The New Physics of Immortality
What if we put two geniuses in Schrödinger’s cat box?
Nobody Puts Monty in a Box by Jennifer Davis
Concerned about mortality, I flipped to the back page of the new book Beyond Biocentrism: Rethinking Time, Space, Consciousness, and the Illusion of Death to learn about its main author. Robert Lanza, MD, “is one of the most respected scientists in the world” and a U.S. News & World Report cover story called him a “genius” and “renegade thinker,” even likening him to Einstein. Deepak Chopra calls his new book “An enlightening and fascinating journey that will forever alter your understanding of your own existence.”
Cool. I flipped to Chapter 17: You’re Dead. Now What? to find out what’s going to happen. A few passages stood out:
So self-body identification is the first mistake we make when we’re trying to probe the nagging issue of mortality. . . . We could theoretically chop off all our parts until we’re only a grain in a bottle somehow kept alive with nutrients, yet we’d still feel, “Here I am. I’m still fully me!” And that “me” feeling endures regardless of how much of your body is gone. . . . What if the electrical swarm we call consciousness could be contained in some kind of futuristic plasma container. Would we not then totally realize that we really are not our bodies?
That seemed too much like the Black Knight in Monty Python and the Holy Grail, the one who gets chopped into ever-smaller bits and keeps insisting, “It’s just a flesh wound.” Contained or not, Dr. Lanza’s electrical swarm of immortality didn’t sound like fun. I read on:
Animals have no trouble with this. Your cat has no idea what she looks like. She doesn’t even know she’s a cat. She doesn’t imagine she has a body of any sort. She’ll clean herself not because she’s body conscious but because that action comes naturally and instinctively; it feels like the thing to do. She may lick you too, if your hand gets in the vicinity.
Really? I called for Skittles, my old tabby, and he ran in from the living room. Skittles licked my hand because I recently ate a piece of smoked salmon, but I imagined it was because he likes me. He jumped in my lap and I read aloud.
The body dies. The real me does not. Or at least once you’ve seen clearly that you’re not your body, the issue of what happens to the “me” becomes an entirely separate matter.
“Sorry, Skittles,” I tell my imagined friend. “You’ve got no real ‘me’ in you. When you die, you’re just dead. I, however, am a real me. I’m going on.” I turn the page to find out what that looks like.

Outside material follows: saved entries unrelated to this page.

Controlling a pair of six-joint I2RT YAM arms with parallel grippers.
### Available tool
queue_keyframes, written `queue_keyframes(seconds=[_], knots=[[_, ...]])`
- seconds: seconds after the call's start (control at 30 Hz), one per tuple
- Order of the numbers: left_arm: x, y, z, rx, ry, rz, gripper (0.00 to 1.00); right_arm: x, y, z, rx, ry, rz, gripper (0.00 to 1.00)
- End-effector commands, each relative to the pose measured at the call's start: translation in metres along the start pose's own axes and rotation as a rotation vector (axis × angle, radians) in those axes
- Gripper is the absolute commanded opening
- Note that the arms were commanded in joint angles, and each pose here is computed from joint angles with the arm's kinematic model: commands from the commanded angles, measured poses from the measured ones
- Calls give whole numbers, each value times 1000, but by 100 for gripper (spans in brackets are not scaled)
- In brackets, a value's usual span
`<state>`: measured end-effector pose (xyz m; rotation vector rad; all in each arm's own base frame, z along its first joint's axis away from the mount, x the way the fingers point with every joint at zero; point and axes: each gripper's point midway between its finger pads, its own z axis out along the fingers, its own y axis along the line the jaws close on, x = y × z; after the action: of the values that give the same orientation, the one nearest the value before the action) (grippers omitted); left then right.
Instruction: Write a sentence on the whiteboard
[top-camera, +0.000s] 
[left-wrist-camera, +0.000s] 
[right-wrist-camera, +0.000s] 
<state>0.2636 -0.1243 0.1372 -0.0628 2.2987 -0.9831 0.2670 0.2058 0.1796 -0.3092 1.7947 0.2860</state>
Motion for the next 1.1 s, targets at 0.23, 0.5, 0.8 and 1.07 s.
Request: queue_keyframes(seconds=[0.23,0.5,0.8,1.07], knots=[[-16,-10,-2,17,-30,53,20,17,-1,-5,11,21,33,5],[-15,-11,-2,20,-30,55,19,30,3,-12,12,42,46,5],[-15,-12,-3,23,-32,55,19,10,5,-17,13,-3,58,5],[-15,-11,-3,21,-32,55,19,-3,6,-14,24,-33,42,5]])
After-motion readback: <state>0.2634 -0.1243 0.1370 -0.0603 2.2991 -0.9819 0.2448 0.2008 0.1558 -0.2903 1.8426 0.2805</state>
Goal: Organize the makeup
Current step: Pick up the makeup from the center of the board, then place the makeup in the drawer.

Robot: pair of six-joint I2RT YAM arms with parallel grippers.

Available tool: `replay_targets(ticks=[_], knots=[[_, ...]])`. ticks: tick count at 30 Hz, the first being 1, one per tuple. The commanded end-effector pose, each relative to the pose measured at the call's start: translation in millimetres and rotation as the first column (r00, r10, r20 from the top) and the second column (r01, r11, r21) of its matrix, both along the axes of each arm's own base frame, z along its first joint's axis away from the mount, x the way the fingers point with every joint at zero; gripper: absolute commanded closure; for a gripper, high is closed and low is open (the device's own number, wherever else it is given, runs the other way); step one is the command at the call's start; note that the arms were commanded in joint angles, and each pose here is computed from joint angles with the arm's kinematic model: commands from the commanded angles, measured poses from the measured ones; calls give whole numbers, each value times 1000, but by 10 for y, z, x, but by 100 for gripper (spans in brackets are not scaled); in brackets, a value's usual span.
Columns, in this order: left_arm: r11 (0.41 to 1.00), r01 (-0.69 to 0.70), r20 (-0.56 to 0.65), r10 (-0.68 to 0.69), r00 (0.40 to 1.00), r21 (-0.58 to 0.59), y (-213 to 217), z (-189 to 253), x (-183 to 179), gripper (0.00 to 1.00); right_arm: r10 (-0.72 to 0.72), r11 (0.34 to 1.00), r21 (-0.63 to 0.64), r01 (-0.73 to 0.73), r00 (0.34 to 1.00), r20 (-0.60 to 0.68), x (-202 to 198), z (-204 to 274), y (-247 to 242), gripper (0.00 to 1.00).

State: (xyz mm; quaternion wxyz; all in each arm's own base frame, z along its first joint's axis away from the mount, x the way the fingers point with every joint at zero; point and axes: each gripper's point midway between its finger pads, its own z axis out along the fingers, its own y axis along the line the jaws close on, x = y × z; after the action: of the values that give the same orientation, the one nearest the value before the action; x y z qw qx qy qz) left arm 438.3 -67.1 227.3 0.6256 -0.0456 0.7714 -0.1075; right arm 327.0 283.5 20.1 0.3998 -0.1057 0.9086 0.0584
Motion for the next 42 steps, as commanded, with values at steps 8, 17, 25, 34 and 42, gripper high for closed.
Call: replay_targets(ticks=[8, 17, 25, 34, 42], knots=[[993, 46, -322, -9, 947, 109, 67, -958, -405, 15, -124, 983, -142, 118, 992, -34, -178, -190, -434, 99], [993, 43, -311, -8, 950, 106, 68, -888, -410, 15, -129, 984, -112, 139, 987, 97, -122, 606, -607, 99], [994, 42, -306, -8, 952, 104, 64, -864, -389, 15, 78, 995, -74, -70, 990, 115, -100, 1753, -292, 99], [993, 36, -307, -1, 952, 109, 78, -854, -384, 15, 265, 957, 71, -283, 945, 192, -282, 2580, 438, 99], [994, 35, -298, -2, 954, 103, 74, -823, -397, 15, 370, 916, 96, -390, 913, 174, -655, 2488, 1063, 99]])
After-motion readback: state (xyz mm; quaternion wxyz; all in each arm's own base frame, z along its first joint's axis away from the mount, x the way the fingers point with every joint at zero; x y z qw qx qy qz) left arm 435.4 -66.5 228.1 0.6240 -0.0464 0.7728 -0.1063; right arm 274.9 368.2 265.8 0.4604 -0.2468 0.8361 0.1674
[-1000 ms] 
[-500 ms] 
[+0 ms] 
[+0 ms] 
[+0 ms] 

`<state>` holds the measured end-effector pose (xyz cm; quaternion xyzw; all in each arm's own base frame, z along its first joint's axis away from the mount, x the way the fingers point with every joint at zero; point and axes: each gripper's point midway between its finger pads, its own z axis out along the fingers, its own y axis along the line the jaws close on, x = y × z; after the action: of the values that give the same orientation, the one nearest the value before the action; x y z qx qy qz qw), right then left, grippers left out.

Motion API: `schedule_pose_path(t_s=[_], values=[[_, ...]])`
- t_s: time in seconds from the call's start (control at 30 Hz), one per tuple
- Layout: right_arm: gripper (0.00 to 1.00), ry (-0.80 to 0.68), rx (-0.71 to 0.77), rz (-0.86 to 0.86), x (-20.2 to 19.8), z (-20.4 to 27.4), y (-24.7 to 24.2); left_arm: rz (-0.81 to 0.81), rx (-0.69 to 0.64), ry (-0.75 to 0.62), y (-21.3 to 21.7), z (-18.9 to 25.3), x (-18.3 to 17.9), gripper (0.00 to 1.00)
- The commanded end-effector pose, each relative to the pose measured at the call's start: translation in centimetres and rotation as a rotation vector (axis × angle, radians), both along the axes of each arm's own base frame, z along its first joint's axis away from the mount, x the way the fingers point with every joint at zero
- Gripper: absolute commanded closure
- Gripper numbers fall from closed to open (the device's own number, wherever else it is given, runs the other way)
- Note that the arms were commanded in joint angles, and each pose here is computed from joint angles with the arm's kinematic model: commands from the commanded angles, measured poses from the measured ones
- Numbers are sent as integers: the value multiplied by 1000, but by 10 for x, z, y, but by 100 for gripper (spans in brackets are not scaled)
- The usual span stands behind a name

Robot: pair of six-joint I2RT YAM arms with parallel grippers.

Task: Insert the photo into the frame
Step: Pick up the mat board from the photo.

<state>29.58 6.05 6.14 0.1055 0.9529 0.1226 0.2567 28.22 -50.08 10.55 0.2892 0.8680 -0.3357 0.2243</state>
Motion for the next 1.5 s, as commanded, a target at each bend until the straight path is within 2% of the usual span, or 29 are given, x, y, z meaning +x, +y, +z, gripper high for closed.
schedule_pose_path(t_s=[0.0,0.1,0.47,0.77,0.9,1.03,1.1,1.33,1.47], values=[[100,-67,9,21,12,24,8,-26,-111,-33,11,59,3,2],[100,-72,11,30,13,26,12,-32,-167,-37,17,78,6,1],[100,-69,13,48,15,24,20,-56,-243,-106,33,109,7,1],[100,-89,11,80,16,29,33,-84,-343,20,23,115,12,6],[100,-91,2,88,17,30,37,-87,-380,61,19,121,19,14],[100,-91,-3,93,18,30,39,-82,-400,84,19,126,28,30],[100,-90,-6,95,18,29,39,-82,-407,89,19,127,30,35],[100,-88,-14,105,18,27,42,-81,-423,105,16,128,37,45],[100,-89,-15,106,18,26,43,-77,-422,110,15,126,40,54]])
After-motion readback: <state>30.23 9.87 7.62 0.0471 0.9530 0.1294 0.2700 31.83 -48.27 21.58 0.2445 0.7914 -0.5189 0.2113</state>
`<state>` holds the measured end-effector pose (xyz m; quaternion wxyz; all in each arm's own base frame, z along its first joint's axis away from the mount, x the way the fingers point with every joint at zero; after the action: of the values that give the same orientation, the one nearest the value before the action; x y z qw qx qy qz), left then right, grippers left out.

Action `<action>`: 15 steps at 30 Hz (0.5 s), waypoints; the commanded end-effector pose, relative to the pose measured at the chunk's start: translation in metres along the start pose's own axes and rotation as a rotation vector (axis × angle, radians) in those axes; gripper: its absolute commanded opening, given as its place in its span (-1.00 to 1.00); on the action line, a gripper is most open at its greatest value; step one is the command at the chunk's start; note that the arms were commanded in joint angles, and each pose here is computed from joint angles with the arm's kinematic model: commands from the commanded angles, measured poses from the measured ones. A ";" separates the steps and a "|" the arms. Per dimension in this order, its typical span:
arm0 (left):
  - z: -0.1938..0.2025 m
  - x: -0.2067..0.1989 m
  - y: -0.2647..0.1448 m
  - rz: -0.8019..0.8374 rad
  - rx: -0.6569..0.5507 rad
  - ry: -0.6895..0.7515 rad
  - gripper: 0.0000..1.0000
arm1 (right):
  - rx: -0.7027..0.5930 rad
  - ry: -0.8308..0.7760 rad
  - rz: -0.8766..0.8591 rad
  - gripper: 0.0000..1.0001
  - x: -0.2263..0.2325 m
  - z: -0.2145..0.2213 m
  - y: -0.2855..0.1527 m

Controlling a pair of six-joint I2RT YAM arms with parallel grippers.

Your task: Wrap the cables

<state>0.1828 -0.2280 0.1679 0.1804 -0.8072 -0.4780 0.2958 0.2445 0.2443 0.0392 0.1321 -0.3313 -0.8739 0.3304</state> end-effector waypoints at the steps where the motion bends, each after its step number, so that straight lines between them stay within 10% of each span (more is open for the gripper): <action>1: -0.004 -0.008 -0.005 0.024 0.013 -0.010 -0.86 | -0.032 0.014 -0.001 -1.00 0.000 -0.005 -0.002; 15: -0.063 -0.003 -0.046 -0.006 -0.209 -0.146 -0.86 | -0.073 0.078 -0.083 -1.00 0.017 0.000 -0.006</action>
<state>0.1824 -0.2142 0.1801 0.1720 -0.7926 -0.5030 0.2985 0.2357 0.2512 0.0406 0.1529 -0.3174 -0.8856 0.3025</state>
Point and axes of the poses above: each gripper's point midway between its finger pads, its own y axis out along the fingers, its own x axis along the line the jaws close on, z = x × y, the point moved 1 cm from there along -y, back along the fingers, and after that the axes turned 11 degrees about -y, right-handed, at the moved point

Once again, past and future are ideas relative to each individual observer. You know you had a grandmother who also had a grandmother. These are ideas, true, but it’s not a stretch to assume they each had their own bubble of spatio-temporal reality—just as you assume that the people around you each experience spheres of time and space realities, even if all are fundamentally one with nature and—in the deepest sense—indistinct from the whole.
Hmm. I know I had two grandmothers but I also thought I had a cat. Alas, Skittles isn’t conscious enough for his own spatio-temporal bubble, so I guess he’s only alive if I’m paying attention to him. “I do my best,” I tell Skittles. But I’m worried. The litter box is already a burden. As much as I like him, I don’t want his very existence to be my problem.
I read on.
There is no ticking matrix of “time” between these spheres because there is no such thing as time except as a concept in the mind of each individual observer. What’s most important to remember is that past, present, and future between these separate bubbles of reality have no meaning. So neither does any kind of death followed in time by rebirth. …
In short the very idea of death, or becoming nothing, is empty of meaning. … Because time doesn’t exist, there is no “after death” except the death of your physical body in someone else’s now. Everything is just nows. And because there’s no absolute self-existing space-time matrix for your energy to dissipate, it’s simply impossible to “go” anywhere. You will always be alive.
Skittles purred magnificently. He thinks he’s not conscious enough to be frozen forever in a timeless swarm of still-life reruns. I remind him, however, that he’s stuck in mine. Because he is conscious enough to notice that he is being observed by a human observer, he’s screwed too. I rub it in: “You’re an extra in my reruns. You won’t even get residuals.”
And that’s when Skittles came up with the solution to a problem that’s been bugging both of us. As you may recall, Erwin Schrödinger, the Nobel Prize laureate, put an imaginary cat in a closed box with a poison that would be released by an unpredictable radioactive source. According to quantum theory, the cat is both dead and alive at the same time until a human being opens the box and observes it. Skittles has always found the experiment offensive. He’ll admit that cat consciousness isn’t so far up the evolutionary ladder as most humans, but he maintains that he can observe whether or not he is dead as well as any genius.
I think he’s right, and now we can test it. Putting Skittles in the box would be unethical. He’s only 15 and can’t legally sign a waiver. But Drs. Lanza and Chopra could volunteer for the cat box. These true believers in eternal disembodied consciousness could swarm around simultaneously alive and dead and presumably tweeting about it until Skittles finishes his nap and needs to use the box.